■ Work to complete ■
From the line containing "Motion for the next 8" through the last line of the entries below, transcribe each line exactly, excluding any picture.

■ Record extracts ■
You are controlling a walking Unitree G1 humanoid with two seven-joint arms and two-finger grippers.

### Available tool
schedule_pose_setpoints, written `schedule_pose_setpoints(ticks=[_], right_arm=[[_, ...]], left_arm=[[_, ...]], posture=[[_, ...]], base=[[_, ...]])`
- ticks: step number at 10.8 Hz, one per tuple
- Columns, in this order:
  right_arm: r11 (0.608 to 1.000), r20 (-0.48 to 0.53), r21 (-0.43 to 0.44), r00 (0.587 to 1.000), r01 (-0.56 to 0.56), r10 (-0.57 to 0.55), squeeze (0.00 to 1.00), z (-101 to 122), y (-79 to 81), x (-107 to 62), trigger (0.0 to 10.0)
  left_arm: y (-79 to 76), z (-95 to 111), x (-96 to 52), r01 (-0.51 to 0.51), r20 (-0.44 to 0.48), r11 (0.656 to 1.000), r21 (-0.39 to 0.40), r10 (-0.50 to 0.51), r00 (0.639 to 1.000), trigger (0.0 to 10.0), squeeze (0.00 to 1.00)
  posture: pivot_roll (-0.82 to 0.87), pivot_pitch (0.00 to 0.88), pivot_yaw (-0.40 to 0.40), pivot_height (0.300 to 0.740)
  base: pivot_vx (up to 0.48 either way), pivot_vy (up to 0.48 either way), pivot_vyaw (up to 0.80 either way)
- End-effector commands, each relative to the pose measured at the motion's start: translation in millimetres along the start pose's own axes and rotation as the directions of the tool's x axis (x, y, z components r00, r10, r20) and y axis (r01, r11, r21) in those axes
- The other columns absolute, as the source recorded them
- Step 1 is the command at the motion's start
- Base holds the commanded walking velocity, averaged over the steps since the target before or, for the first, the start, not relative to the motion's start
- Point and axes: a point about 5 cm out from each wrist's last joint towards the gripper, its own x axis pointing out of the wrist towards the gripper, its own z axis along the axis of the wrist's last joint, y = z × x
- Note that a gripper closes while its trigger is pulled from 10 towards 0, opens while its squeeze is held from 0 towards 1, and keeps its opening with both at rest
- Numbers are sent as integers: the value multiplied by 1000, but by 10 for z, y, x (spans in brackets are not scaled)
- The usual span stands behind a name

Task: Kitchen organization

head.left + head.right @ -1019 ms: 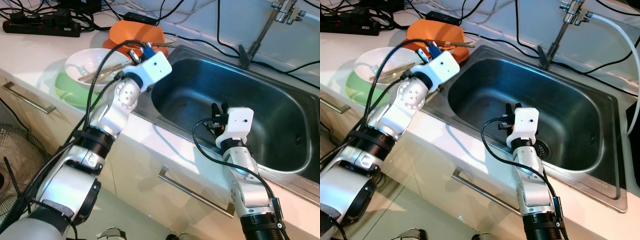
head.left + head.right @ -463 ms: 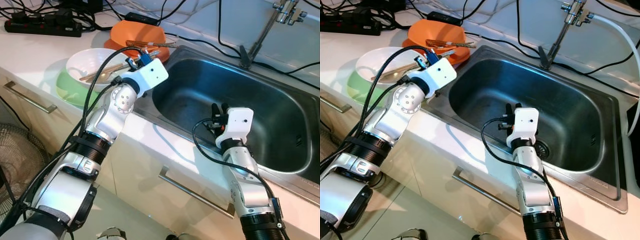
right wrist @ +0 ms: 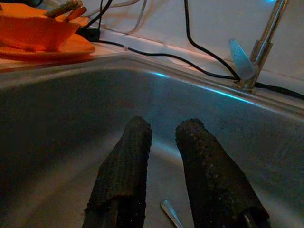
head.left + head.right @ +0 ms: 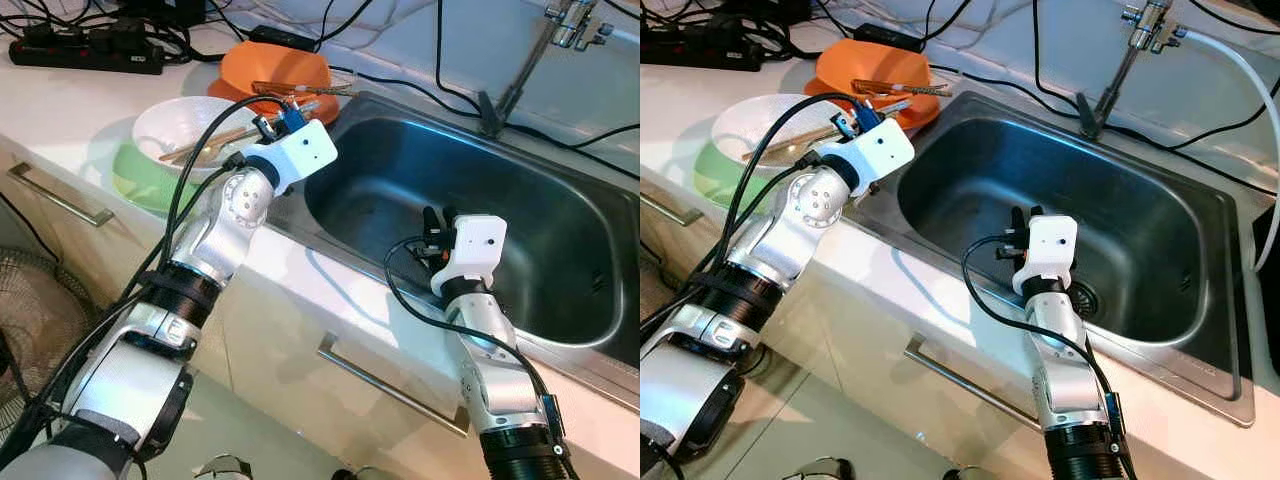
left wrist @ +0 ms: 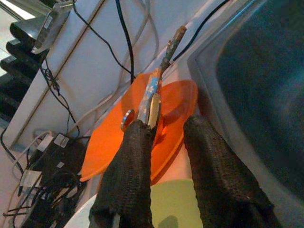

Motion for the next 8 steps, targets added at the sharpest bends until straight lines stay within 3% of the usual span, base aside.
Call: schedule_pose_setpoints(ticks=[1, 8], right_arm=[[1000, -19, -3, 1000, 21, -21, 0, -49, -52, -13, 10000], [1000, -23, -3, 999, 30, -30, 0, -65, -55, -32, 10000]], left_arm=[[-2, 71, 32, 3, 20, 1000, 22, -3, 1000, 10000, 0], [24, 169, 196, -5, 22, 1000, 19, 5, 1000, 10000, 0]], posture=[[-68, 56, -138, 740], [-76, 61, -126, 740]], base=[[0, 0, 0], [0, 0, 0]])
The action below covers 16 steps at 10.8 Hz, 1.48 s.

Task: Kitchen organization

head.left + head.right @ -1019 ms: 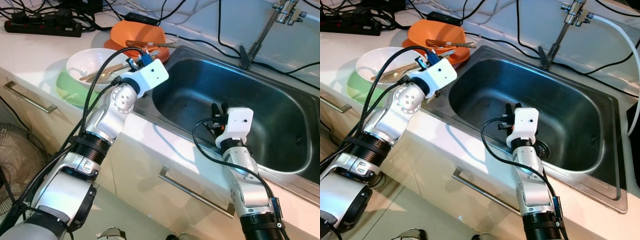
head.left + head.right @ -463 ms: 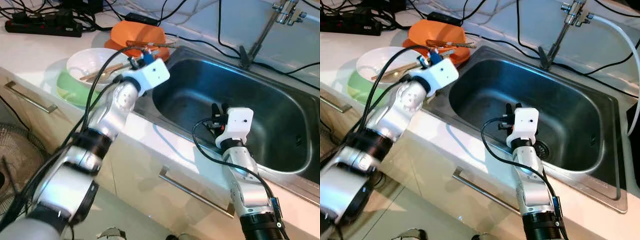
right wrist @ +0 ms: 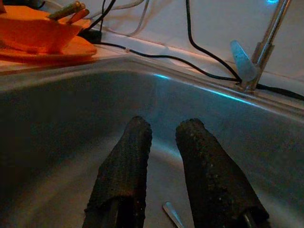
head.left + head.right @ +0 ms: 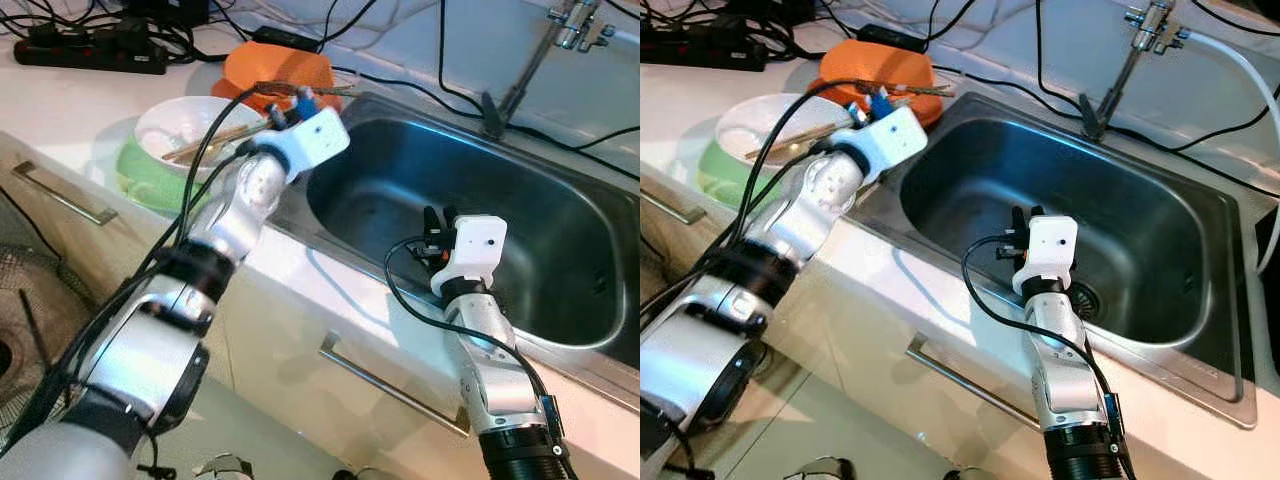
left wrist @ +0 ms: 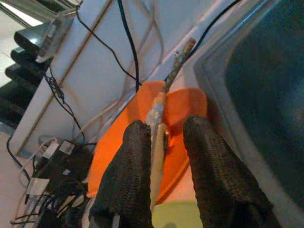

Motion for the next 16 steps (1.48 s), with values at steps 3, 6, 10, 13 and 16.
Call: schedule_pose_setpoints(ticks=[3, 6, 10, 13, 16], right_arm=[[1000, -29, -6, 999, 28, -28, 0, -63, -63, -34, 10000], [999, -31, -7, 999, 32, -33, 0, -69, -67, -44, 10000], [999, -33, -7, 999, 36, -37, 0, -77, -75, -44, 10000], [999, -33, -8, 999, 40, -40, 0, -77, -79, -41, 10000], [999, -32, -8, 999, 41, -41, 0, -77, -82, -38, 10000]], left_arm=[[24, 72, 60, -4, 9, 1000, -2, 4, 1000, 10000, 0], [50, 45, 88, -15, -15, 1000, -4, 15, 1000, 10000, 0], [72, 30, 107, -28, -23, 1000, -10, 28, 999, 6392, 0], [74, 41, 113, -31, -12, 999, -7, 31, 999, 0, 0], [70, 49, 114, -29, -3, 1000, -8, 29, 1000, 0, 0]], posture=[[-79, 65, -123, 740], [-82, 65, -120, 740], [-83, 67, -121, 740], [-81, 64, -120, 740], [-82, 64, -119, 740]], base=[[0, 0, 0], [0, 0, 0], [0, 0, 0], [0, 0, 0], [0, 0, 0]])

■ Answer section ■
Motion for the next 8 steps, targets added at the sharpest bends until straight lines stay within 3% of the usual span, base aside.
Call: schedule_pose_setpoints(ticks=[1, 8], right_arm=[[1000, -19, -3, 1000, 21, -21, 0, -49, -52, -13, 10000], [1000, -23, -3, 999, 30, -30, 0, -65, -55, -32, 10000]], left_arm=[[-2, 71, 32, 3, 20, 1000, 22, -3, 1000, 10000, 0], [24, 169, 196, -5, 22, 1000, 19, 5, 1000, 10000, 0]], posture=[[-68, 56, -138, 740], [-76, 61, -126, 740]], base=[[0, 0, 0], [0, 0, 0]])
The action below covers 16 steps at 10.8 Hz, 1.48 s.

Task: Kitchen organization

head.left + head.right @ -1019 ms: 
head.left + head.right @ -463 ms: 
right wrist @ +0 ms: 
head.left + head.right @ +0 ms: 
left wrist @ +0 ms: 

Motion for the next 16 steps (1.48 s), with values at steps 3, 6, 10, 13 and 16.
Call: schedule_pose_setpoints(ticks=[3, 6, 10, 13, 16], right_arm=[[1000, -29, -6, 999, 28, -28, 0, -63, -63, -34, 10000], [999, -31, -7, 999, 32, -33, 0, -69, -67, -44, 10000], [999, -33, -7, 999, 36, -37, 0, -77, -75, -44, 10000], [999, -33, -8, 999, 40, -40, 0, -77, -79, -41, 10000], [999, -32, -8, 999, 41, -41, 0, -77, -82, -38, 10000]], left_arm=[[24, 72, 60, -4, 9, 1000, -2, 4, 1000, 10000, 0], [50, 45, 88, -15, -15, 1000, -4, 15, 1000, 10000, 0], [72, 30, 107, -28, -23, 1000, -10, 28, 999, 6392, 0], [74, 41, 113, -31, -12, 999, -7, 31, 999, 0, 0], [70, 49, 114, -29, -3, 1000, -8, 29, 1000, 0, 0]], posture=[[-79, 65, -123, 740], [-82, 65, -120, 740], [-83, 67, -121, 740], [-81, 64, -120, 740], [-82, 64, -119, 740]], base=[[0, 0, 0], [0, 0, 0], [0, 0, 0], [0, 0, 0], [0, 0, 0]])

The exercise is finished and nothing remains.